EAST GOSHEN, Pa. — The reconstruction of the intersection at Maple and Broad Streets entered its 51st month on Tuesday, as municipal crews once again adjusted the curb radius of the town’s sole traffic circle to satisfy a long-running geometric dispute between two rival civil engineering consultants.
The conflict, which has cost the township $1.4 million in asphalt shaving and curb relocation since 2022, pits Dr. Aris Thorne, an advocate for "aggressive radial deflection," against Marcus Vance, a purist of the "continuous spiral flow" methodology. Because both men hold lifetime advisory contracts with different branches of the county and municipal government, neither has the authority to dismiss the other, resulting in a physical compromise that changes almost weekly.
For local motorists, navigating the intersection has become an exercise in maritime-style navigation. "You can’t just drive through it on muscle memory anymore," said resident Eleanor Albright, who commutes daily to a nearby medical office. "If Dr. Thorne had a good weekend, the entrance is a sharp, defensive 45-degree hook that forces you to test your brakes. But if Mr. Vance got his way on Monday night, it’s a sweeping, European-style glide where you barely have to touch the wheel. We check the township’s morning curb-alignment advisory before we leave the house."
The core of the disagreement lies in the concept of driver alertness. Dr. Thorne argues that a roundabout must actively challenge the driver’s spatial expectations to prevent "highway hypnosis," advocating for tight, uncomfortable curves that force deceleration. Mr. Vance, conversely, maintains that any curve requiring more than an eight-degree steering wheel rotation is an admission of municipal failure. This philosophical divide has manifested physically in the northwest quadrant of the circle, which has been repaved, extended, demolished, and smoothed 14 times this year alone.
"We just keep the orange cones in the middle of the circle permanently now," said Arthur Pendelton, East Goshen’s Director of Public Works. "At this point, we aren't even removing the old asphalt anymore; we’re just shaving millimeters off the top with a precision planer when Dr. Thorne wants a tighter apex, or pouring a thin slurry of quick-dry concrete when Mr. Vance demands a gentler transition. It’s like tending a very expensive bonsai tree."

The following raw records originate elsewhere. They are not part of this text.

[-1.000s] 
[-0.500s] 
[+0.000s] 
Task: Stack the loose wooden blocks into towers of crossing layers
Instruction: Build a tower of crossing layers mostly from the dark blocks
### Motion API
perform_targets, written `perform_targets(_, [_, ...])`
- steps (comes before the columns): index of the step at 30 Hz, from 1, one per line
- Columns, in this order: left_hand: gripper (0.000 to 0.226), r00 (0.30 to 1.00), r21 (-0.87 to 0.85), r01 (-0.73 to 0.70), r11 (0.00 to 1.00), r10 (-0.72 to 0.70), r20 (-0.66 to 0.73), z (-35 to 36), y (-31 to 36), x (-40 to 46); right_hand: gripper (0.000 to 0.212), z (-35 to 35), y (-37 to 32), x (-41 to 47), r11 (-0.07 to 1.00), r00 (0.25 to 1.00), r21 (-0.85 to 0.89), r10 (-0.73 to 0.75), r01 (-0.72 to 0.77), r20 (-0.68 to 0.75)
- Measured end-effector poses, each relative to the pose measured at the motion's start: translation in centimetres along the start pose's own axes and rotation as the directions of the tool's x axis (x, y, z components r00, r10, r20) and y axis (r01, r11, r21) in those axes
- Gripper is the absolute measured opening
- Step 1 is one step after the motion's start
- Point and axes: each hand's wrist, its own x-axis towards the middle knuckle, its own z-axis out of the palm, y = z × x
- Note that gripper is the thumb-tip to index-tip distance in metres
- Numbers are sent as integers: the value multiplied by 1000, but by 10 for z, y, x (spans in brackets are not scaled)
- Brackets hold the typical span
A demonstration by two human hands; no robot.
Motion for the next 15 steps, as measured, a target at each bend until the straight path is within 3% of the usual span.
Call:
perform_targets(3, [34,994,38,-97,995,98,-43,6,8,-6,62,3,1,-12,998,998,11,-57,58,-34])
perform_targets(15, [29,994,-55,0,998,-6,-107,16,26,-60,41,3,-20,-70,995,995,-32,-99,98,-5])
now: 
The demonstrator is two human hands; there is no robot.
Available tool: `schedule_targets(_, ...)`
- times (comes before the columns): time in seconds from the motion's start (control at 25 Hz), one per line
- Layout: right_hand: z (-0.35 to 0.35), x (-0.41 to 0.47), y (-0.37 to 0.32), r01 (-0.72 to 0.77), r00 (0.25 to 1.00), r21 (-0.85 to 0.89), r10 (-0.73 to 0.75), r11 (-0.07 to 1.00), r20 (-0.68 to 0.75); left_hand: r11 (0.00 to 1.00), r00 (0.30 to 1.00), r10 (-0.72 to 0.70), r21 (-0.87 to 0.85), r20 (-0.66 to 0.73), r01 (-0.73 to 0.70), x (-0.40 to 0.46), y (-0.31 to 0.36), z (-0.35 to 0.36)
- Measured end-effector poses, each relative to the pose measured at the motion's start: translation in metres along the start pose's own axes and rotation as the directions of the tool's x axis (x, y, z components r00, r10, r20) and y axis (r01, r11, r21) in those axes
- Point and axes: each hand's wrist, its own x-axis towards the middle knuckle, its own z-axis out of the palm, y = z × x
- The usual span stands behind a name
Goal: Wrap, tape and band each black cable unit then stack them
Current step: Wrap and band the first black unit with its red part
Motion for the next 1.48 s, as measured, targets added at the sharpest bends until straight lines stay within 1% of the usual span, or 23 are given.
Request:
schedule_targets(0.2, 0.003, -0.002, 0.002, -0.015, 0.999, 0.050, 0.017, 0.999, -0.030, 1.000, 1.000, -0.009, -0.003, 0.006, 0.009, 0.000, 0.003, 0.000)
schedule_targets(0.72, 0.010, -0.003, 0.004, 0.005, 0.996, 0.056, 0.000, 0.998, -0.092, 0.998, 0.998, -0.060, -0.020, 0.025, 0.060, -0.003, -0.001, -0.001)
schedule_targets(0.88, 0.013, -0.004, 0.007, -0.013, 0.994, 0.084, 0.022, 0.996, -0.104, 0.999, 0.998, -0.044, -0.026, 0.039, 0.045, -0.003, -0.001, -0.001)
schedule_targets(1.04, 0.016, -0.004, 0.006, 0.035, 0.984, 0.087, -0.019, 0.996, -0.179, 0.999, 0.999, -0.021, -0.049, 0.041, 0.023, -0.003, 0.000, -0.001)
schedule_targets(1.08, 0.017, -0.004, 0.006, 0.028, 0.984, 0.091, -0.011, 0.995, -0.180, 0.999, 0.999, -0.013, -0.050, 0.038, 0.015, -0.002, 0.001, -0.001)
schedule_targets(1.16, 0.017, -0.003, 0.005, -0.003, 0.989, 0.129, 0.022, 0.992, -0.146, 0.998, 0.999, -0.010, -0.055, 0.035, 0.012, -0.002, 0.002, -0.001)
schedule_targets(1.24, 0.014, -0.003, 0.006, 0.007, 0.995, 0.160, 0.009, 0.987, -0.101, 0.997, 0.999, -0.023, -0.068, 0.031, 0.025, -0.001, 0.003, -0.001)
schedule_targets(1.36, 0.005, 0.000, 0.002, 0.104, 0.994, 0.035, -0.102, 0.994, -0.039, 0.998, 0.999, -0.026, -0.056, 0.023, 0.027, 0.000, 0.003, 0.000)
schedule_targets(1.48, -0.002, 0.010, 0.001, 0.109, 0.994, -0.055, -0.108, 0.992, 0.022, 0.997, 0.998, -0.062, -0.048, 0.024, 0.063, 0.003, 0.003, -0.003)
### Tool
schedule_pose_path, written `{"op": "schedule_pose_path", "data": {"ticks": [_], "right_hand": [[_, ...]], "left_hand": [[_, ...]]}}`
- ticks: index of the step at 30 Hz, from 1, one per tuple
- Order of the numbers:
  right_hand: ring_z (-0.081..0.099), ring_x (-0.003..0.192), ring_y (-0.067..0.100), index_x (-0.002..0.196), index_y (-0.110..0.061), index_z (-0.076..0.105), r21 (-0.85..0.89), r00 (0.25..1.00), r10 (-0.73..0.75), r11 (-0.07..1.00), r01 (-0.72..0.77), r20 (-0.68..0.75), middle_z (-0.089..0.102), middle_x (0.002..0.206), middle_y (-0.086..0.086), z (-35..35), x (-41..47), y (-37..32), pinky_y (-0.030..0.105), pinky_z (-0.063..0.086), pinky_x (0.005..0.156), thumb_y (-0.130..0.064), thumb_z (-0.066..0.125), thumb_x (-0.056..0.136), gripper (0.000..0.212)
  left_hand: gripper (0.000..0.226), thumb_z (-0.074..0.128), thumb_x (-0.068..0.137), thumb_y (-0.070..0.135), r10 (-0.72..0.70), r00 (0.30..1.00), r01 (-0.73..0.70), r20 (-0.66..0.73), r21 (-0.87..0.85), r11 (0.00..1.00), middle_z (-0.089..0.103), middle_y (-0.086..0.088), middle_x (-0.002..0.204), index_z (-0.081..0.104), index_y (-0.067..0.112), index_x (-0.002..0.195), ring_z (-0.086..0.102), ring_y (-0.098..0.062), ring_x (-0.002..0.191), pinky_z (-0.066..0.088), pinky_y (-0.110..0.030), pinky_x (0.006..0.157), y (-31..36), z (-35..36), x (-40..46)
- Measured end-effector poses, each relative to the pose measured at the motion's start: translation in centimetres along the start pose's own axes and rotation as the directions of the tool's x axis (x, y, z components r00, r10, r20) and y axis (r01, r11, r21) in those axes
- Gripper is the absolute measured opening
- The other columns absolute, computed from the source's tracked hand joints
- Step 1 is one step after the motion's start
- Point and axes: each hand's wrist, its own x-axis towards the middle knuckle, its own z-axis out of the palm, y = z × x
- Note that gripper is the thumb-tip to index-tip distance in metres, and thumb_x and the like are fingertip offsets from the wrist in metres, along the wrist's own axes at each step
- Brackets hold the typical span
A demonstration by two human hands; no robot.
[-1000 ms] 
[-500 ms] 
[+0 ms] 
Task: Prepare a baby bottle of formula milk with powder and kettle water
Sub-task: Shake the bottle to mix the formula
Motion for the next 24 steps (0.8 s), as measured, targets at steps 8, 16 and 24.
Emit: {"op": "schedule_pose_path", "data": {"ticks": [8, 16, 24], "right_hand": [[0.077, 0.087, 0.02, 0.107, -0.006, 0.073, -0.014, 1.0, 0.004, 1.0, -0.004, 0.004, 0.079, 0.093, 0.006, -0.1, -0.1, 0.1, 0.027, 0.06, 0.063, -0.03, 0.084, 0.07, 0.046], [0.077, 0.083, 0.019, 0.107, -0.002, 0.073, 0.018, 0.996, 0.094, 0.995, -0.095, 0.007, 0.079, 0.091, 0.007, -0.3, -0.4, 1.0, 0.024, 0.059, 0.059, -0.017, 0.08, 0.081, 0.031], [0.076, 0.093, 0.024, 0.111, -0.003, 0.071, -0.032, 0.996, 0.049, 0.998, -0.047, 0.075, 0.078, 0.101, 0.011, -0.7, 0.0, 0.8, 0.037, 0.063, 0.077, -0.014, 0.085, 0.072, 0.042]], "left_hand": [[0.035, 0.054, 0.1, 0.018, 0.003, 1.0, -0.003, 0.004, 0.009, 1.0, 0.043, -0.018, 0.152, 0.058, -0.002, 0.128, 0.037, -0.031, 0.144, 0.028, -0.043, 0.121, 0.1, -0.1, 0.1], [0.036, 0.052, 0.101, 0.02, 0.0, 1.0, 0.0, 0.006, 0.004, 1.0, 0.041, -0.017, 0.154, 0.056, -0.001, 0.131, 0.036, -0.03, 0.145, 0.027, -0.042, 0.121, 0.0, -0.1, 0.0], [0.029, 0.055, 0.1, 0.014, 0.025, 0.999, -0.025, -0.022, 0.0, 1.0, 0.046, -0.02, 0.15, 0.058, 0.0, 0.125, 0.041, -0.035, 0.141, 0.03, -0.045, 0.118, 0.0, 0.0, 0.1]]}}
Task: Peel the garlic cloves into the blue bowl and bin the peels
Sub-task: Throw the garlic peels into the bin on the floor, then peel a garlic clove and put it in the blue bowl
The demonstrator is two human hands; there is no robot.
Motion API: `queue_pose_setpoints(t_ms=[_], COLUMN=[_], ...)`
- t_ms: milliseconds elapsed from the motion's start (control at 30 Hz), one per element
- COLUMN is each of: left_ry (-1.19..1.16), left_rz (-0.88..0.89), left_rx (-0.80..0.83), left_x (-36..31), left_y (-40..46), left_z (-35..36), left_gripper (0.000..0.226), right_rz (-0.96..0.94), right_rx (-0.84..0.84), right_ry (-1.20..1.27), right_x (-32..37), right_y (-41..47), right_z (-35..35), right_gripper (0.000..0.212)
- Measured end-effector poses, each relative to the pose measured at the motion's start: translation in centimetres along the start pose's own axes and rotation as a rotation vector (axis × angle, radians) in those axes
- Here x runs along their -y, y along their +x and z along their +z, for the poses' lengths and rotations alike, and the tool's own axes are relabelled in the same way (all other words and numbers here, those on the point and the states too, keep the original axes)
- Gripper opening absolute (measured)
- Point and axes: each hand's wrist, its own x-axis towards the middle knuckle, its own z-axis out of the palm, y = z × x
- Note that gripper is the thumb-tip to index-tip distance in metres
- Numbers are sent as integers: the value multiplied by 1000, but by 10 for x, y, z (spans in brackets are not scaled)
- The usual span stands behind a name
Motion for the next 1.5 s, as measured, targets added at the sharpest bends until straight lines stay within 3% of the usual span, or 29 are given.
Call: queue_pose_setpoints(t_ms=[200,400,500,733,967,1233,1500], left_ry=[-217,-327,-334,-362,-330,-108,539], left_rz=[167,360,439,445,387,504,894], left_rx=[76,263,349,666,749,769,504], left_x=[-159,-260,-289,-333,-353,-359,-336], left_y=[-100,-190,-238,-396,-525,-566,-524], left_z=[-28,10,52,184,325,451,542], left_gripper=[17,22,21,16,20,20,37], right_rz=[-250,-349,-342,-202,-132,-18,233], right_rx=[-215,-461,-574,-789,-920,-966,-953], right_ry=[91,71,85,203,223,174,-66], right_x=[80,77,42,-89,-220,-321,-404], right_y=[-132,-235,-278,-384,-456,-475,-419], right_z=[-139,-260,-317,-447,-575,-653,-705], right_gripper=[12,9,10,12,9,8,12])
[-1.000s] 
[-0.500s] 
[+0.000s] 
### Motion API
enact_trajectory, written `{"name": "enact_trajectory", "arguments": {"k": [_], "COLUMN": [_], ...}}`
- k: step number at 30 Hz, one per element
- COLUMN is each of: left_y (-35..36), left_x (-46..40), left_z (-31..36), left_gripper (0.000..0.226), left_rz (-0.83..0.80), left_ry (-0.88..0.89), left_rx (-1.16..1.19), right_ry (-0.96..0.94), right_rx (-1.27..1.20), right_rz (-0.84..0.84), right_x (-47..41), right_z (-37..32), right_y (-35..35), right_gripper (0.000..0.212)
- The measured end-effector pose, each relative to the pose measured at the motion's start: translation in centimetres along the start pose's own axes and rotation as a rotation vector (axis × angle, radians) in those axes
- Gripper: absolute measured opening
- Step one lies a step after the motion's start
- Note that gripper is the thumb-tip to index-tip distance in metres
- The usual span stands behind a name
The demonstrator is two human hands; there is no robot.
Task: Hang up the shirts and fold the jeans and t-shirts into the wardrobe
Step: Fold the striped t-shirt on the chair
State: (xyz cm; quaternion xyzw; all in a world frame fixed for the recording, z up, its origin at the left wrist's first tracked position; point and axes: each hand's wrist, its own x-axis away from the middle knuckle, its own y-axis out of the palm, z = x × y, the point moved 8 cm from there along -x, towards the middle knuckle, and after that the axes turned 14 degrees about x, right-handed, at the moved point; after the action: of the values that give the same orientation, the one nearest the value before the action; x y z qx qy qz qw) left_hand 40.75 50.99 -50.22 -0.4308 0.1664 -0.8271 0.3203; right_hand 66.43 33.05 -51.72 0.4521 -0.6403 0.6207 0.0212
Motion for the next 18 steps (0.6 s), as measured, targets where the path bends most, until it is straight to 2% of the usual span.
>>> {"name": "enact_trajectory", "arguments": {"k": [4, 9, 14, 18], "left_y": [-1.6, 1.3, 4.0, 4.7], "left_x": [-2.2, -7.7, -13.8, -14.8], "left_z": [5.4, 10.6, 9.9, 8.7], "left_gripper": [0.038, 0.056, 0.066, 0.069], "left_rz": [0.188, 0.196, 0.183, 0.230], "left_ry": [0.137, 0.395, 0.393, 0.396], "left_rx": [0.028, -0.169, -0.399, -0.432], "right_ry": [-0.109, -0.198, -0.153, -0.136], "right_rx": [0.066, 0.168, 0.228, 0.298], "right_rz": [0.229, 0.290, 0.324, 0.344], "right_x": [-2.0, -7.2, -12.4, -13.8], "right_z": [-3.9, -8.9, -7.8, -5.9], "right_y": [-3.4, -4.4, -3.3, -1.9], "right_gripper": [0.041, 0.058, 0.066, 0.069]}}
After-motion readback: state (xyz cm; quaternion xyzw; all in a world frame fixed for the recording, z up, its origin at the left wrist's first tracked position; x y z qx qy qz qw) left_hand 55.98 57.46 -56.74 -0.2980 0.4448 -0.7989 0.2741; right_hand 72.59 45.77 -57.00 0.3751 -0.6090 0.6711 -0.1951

The feud reached a new peak last month when Dr. Thorne installed a series of "tactile speed-mitigation ridges" along the eastern approach, only for Mr. Vance to order them ground down less than 48 hours later, citing "unnecessary vehicular vibration." The resulting surface is currently a highly polished, slightly ribbed concrete slab that the township police department has classified as "conceptually dry but frictionally ambiguous."
Seeking to resolve the deadlock, the East Goshen Township Council voted last week to hire a third independent consultant, Dr. Sylvia Keating, to arbitrate the dispute. Within six hours of analyzing the site plans, Dr. Keating filed an emergency injunction to halt all work, declaring both existing designs "fundamentally compromised" and proposing a complete conversion of the circle into a double-lobed dogbone interchange—a project she estimates will require an initial eight years of feasibility testing.